-----BEGIN PGP SIGNED MESSAGE----- Hash: SHA1
Tim Starling wrote:
I did see something like this before, and the reason I didn't revert the ES changes is because they weren't the issue, and the fact that ES master went down first allowed the site to continue in read-only mode. You could have just increased the max connections on the ES masters, for the same effect. The connection count on the core master would have overflowed instead.
But I did think I had found the root cause of the problem at the time, obviously I hadn't.
Doing the revert totally changed the performance characteristics of the site, moving it from sitting around timing out to *being* readable.
I'm not sure what part was the problem, but something was definitely wrong...
I think the ES load balancing changes were useful, and are a good way to progress towards higher availability. I think a better way to fix the site_stats contention would have been to insert an unconditional COMMIT in SiteStatsUpdate::doUpdate().

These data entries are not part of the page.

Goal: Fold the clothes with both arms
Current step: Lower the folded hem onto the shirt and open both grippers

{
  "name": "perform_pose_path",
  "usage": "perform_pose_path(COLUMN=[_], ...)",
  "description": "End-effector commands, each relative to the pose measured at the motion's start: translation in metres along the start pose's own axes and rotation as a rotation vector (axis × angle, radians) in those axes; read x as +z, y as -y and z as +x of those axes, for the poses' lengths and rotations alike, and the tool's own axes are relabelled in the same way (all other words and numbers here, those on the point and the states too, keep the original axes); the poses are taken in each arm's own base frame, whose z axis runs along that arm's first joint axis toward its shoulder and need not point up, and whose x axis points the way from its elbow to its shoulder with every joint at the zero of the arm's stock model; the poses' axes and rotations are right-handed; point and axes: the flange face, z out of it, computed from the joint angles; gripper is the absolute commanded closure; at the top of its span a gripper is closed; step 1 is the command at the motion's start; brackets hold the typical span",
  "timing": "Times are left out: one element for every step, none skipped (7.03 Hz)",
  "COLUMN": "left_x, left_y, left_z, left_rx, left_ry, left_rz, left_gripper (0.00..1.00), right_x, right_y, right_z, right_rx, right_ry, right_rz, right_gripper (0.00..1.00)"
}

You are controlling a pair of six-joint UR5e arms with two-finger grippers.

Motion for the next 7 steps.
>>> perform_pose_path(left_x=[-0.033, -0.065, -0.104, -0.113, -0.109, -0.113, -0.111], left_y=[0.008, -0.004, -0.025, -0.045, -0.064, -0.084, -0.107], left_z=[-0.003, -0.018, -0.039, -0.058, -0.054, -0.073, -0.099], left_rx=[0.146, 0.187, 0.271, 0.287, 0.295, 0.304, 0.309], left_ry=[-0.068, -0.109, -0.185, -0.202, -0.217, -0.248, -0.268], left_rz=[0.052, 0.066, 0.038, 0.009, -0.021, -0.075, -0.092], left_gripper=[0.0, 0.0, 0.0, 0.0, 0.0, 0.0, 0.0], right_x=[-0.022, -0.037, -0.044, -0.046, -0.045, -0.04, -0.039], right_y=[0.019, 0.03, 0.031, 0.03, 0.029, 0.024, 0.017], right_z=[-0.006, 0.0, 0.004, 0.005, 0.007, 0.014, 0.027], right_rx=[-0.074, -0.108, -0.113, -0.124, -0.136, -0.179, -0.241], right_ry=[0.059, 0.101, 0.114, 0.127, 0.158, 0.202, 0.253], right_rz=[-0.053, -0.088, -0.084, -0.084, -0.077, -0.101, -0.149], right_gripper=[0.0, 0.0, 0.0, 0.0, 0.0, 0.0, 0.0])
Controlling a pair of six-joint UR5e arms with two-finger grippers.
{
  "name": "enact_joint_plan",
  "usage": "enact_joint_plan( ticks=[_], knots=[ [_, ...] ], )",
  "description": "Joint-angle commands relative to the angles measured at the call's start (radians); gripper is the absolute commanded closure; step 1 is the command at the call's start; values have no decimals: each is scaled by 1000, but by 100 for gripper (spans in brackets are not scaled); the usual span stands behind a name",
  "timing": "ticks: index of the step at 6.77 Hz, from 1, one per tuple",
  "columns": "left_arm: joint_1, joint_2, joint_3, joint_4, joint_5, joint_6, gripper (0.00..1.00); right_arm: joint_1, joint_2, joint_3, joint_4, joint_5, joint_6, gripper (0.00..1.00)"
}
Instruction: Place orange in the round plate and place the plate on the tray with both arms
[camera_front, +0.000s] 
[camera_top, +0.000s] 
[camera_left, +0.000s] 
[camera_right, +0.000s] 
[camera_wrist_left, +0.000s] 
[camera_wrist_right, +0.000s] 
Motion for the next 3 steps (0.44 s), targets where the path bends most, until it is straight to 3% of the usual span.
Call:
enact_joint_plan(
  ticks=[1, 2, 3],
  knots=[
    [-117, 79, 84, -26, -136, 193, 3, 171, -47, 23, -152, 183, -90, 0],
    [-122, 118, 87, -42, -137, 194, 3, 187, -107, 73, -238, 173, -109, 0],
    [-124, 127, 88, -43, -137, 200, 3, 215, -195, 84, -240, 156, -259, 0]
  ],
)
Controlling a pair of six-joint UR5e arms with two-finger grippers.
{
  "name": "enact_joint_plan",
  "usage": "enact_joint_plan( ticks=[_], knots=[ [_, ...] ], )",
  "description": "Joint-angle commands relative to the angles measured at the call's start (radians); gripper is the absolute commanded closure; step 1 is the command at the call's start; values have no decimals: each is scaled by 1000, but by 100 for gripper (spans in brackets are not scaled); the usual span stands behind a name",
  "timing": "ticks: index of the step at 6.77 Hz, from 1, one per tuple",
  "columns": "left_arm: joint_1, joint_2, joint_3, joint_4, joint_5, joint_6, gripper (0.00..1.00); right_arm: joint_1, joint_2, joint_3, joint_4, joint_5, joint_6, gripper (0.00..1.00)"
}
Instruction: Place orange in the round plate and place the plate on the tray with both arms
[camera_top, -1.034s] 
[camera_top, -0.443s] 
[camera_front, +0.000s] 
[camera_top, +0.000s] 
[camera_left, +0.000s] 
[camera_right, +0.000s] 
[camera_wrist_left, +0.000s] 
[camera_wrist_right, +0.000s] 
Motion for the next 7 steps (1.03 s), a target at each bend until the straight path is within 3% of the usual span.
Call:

Well, my main concern there is that if operations are weirdly ordered you can end up with a total "transaction" half-committed... on the other hand, these are done in deferred updates. They're in theory meant to be something that won't kill ya if it fails, otherwise they'd have been... not... deferred.
Either we need to rethink the old deferred updates system entirely and turn them into immediate applications, or we should make them operate as separate transactions (and potentially restartable in case they separately get rolled back or deadlocked).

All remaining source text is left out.